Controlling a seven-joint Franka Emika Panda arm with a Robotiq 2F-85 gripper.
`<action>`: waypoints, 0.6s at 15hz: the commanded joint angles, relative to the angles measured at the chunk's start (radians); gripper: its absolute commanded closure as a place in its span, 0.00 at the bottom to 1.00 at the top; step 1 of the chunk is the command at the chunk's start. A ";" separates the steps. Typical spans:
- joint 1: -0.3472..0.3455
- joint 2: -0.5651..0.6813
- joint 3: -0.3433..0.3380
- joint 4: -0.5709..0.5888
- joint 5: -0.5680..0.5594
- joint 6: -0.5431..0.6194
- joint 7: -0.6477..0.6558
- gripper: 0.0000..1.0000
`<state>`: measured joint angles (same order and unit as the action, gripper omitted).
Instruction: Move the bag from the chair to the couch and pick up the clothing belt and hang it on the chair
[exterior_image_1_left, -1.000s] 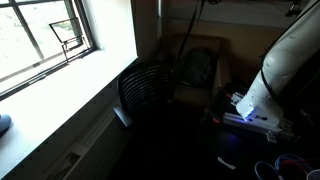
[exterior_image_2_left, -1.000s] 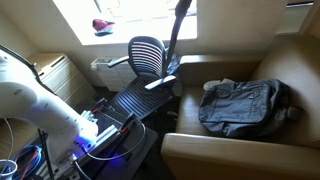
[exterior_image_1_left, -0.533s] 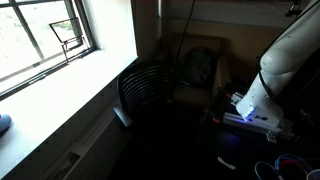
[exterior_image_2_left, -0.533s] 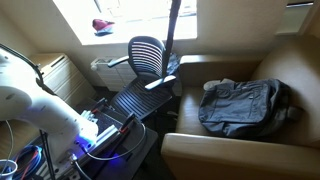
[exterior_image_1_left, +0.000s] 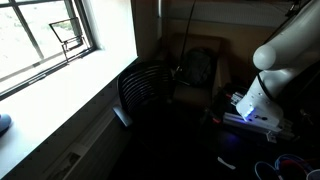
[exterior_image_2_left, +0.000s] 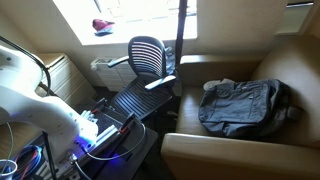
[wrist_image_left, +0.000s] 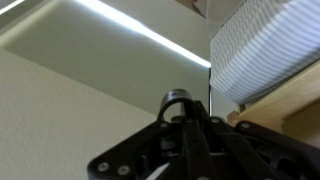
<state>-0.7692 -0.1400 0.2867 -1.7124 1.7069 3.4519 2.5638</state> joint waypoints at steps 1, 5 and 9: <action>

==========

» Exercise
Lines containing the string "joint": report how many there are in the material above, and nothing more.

» Task answer
11